O que realmente pode ajudar a ter foco?

Em vez de recorrer a um suplemento, os especialistas recomendam recorrer aos pilares da saúde geral.

A falta de sono pode afetar seriamente a concentração, portanto, certifique-se de dormir o suficiente, recomenda Hellmuth.

O exercício também está associado a uma melhor saúde cerebral a longo prazo, segundo ela. Autoridades de saúde dos Estados Unidos recomendam pelo menos 150 minutos de atividade física de intensidade moderada e dois dias de atividade de fortalecimento muscular por semana.

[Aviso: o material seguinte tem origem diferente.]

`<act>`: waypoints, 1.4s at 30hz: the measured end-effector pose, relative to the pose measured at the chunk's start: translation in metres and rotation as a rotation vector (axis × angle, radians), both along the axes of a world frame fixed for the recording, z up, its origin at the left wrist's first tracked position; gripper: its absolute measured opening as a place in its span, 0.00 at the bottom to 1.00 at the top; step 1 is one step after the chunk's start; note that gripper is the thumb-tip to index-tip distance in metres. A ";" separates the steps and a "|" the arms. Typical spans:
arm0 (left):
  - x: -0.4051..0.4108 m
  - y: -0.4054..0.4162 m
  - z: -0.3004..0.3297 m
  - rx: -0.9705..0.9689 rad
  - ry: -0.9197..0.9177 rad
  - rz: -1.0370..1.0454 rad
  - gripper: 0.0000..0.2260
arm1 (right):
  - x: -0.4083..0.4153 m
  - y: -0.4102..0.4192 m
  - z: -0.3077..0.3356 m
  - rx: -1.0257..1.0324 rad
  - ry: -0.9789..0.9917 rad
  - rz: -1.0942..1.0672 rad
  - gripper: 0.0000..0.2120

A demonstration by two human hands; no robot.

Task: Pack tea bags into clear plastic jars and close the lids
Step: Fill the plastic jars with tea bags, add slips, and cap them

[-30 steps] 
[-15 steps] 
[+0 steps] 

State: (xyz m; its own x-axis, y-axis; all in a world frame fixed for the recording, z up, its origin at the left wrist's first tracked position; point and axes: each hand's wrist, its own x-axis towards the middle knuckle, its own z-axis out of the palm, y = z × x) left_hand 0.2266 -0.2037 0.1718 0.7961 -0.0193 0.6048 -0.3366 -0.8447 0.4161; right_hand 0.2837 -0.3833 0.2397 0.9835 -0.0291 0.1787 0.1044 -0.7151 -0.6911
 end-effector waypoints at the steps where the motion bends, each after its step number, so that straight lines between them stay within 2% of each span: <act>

Também há algumas evidências de que seguir uma dieta equilibrada, especialmente uma que enfatize frutas e vegetais coloridos, peixes, grãos integrais e verduras, está relacionado a uma melhor saúde cerebral a longo prazo, embora mais pesquisas sejam necessárias.

Se você tem deficiência de vitamina B12, o que não é comum, mas é mais provável se você for vegano ou mais velho, tomar uma dose suplementar pode ajudar a melhorar o foco, diz Cahan. Se você está se exercitando, alimentando-se e dormindo adequadamente e ainda está tendo dificuldade de se concentrar, pode ser interessante consultar seu médico.

Os suplementos nootrópicos para foco ainda não foram comprovados como eficazes para ajudar na concentração.

– Se isso fosse eficaz e generalizado, todos estaríamos fazendo – diz Hellmuth.